Exercise description - Check each line of the material that follows, and copy those holding the string "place".

Start of Block

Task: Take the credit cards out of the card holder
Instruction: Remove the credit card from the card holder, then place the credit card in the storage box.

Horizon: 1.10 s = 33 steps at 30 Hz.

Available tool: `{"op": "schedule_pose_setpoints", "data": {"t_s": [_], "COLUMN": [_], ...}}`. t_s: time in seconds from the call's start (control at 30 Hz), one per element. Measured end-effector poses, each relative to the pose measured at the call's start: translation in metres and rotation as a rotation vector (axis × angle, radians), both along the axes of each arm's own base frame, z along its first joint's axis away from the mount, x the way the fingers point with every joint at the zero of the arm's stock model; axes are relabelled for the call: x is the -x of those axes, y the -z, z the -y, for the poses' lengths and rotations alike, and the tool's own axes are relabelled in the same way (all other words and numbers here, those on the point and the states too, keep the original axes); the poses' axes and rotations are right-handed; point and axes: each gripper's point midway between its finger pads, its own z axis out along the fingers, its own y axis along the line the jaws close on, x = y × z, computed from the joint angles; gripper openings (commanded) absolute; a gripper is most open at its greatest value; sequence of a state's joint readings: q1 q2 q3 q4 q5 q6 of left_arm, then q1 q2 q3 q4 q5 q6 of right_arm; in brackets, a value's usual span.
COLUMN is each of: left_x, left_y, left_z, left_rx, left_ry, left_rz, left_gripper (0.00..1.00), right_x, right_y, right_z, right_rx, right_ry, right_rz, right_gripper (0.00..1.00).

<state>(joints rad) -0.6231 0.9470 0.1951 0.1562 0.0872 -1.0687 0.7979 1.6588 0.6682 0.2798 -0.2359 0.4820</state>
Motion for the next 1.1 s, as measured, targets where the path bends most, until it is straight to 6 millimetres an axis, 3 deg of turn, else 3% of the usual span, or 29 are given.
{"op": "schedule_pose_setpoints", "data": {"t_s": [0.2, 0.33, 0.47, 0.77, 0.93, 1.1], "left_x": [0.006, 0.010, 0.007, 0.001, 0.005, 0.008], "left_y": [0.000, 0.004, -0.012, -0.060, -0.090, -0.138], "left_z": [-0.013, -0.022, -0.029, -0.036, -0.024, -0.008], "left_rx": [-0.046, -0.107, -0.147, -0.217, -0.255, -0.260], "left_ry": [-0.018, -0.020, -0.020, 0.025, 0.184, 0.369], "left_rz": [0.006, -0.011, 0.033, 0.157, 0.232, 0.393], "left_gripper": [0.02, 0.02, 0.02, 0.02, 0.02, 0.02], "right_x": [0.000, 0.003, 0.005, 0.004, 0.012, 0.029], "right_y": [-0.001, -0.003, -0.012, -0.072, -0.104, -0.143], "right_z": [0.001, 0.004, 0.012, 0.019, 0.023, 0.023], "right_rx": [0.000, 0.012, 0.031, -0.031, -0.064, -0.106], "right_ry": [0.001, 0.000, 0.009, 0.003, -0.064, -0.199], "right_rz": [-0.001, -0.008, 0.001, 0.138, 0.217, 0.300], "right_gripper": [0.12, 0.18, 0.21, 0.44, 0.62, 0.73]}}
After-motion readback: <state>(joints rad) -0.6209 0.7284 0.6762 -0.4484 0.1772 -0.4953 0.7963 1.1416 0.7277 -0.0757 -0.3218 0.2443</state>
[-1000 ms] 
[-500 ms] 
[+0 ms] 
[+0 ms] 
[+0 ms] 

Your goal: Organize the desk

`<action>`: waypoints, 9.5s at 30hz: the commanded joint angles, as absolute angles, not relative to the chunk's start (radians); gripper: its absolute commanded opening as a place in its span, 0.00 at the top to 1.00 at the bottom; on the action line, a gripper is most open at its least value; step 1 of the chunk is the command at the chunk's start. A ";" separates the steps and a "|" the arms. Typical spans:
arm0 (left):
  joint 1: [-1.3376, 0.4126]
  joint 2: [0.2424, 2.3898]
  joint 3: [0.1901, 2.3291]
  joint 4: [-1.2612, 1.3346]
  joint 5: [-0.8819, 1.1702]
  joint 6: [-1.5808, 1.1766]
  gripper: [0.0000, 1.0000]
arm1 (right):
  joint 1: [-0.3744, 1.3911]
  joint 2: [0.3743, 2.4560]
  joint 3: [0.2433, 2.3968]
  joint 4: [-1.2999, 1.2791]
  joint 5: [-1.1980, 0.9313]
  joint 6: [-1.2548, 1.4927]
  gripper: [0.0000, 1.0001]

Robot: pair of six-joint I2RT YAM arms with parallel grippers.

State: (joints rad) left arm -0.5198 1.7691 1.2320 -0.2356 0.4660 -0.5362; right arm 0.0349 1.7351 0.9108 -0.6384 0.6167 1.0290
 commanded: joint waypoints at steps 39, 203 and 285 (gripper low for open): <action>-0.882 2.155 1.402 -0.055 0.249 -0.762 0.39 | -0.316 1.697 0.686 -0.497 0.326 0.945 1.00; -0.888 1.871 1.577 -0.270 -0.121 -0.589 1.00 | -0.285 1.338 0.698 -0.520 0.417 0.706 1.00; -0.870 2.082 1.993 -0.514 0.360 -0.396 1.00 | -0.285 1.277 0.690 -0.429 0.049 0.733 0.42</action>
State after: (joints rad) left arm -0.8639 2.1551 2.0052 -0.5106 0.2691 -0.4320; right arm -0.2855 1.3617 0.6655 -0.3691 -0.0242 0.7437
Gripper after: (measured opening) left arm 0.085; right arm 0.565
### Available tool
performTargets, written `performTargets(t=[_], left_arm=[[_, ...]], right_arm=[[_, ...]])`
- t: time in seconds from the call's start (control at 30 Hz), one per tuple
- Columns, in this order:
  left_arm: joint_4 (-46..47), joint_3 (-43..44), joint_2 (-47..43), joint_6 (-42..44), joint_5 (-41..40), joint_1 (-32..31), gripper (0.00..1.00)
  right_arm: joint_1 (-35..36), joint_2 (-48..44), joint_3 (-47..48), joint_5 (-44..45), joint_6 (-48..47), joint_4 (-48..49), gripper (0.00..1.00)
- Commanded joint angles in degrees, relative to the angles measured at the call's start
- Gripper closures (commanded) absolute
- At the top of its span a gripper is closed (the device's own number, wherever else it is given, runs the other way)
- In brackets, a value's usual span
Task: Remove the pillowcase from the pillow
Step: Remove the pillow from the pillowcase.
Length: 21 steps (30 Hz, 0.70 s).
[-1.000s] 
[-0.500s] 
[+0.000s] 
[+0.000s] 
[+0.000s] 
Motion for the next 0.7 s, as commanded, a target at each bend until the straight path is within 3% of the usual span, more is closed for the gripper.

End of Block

Result -
Instruction: Remove the credit card from the card holder, then place the credit card in the storage box.
`<action>`: waypoints, 9.5s at 30hz: the commanded joint angles, as absolute angles, not relative to the chunk's start (radians); gripper: its absolute commanded opening as a place in its span, 0.00 at the top to 1.00 at the bottom; on the action line, a gripper is most open at its least value; step 1 of the chunk is the command at the chunk's start. A ";" separates the steps and a "|" the arms. Typical spans:

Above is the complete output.